Pagin était au bord des larmes. Son modèle idéal s’effondrait sous ses yeux ! Relmyer était lieutenant à vingt ans et déjà célèbre grâce à sa technique de sabreur. Le général Lasalle, ce héros mythique, était venu le rencontrer pour croiser amicalement le fer avec lui. Lasalle l’avait applaudi quand Relmyer l’avait touché – sans jamais le blesser – pour la troisième fois consécutive. Son colonel, Laborde, envisageait de le promouvoir au rang de capitaine de la compagnie d’élite à la fin de la campagne. Et Relmyer abandonnait tout ! Pour une vieille histoire ! Pagin n’y comprenait rien. Il voulut se ruer sur le portrait, le brandir et le fracasser sur le sol. Dans un éclair intuitif, il devina que Relmyer l’étendrait raide mort avant qu’il n’ait couvert la moitié du chemin en direction du tableau. Alors il s’exclama :
— Moi, je vais rester, mon lieutenant ! Je le tuerai ! Je ne le raterai pas, je vous le jure ! Sur le Christ, je l’embrocherai et j’éventrerai son cadavre pour plus de sûreté !

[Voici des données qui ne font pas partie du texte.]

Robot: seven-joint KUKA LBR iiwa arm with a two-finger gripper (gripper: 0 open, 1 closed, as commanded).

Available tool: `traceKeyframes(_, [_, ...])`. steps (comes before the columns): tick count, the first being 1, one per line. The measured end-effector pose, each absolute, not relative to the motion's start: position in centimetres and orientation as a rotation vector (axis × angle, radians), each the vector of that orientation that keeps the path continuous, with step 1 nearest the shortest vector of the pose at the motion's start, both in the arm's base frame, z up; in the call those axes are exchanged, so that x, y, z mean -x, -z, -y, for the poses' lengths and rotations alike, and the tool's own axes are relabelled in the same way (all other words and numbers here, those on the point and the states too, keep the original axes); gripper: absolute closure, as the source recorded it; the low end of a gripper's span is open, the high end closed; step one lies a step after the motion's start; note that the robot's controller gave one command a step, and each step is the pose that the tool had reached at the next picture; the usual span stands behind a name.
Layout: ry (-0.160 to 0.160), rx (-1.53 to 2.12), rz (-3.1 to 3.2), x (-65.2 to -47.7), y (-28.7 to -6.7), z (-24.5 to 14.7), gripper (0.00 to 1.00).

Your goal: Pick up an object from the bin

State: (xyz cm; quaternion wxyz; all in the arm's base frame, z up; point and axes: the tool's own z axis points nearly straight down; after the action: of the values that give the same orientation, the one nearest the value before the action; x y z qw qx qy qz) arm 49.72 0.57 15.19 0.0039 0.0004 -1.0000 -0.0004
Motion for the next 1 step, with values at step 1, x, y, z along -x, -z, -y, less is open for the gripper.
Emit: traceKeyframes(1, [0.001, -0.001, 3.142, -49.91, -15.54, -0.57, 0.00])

Relmyer secoua la tête, imperturbable.
— Vous ne pouvez pas tout sacrifier ! s’énerva Margont. En plus, si vous êtes pris, vous serez fusillé. Au bout du compte, celui que nous recherchons vous aura bel et bien assassiné, mais indirectement !

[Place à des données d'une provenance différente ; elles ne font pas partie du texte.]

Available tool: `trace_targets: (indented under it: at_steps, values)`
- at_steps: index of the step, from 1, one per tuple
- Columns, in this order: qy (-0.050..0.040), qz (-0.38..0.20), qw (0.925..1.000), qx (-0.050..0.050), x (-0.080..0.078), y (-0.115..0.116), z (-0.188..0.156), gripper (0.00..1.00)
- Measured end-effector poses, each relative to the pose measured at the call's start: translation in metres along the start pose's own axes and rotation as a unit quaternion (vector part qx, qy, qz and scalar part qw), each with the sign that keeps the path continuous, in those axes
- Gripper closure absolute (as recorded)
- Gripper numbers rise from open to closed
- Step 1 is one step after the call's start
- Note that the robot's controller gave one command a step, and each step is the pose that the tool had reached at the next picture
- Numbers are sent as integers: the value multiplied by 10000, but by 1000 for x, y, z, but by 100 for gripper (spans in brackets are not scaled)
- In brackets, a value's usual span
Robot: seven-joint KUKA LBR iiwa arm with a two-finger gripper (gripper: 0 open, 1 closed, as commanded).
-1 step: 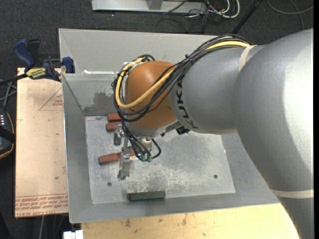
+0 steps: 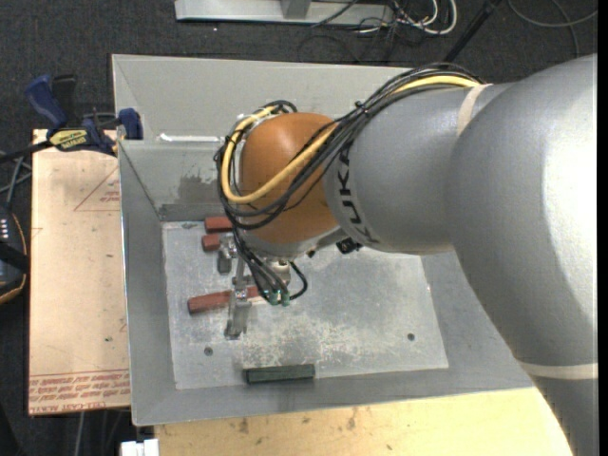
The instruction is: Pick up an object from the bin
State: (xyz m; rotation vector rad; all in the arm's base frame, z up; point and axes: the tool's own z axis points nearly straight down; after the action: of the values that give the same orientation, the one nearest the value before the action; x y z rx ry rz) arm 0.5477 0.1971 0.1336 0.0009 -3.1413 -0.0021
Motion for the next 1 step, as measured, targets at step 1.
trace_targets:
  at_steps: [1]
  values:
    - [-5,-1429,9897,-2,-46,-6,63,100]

Relmyer sourit, sourd à toute autre logique que la sienne, et lui tendit vivement la main.
— Merci, Quentin ! Sans vous, je ne l’aurais jamais identifié. Il n’existe pas de mots pour vous exprimer ma gratitude.
Relmyer lui serra la main, pressant trop fort.
— Bonne chance, Lukas, dit Margont.
— La chance n’existe pas. Il n’y a que des conséquences.
— Nous allons retourner informer Luise de la situation. Souhaitez-vous lui transmettre un message ?
— Dites-lui qu’elle est ma soeur adorée et que je vous la confie, si jamais les événements m’empêchent de la revoir un jour.
Tous se résolurent donc à partir, abandonnant Relmyer, les yeux rivés sur le visage de son ennemi, installé tel un roi sur son trône.
CHAPITRE XXVI
Le 1er juillet, Napoléon établit son nouveau quartier général dans l’île de Lobau, rebaptisée « île Napoléon ». L’état-major général s’y installa en grande pompe. La Garde impériale, forte de dix mille sept cents hommes, se disposa autour de la tente de l’Empereur. Le 2e corps d’armée du général Oudinot l’accompagnait. Le 4e corps reçut l’ordre de quitter Lobau pour se joindre aux autres corps qui se massaient du côté du village d’Ebersdorf. Seul le 8e corps du général Vandamme ne participerait pas à la bataille. L’Empereur avait décidé de le laisser dans Vienne, afin de prévenir toute tentative de rébellion. Les actions des partisans autrichiens se révélaient donc payantes, mobilisant à l’arrière plusieurs milliers de soldats français et westphaliens.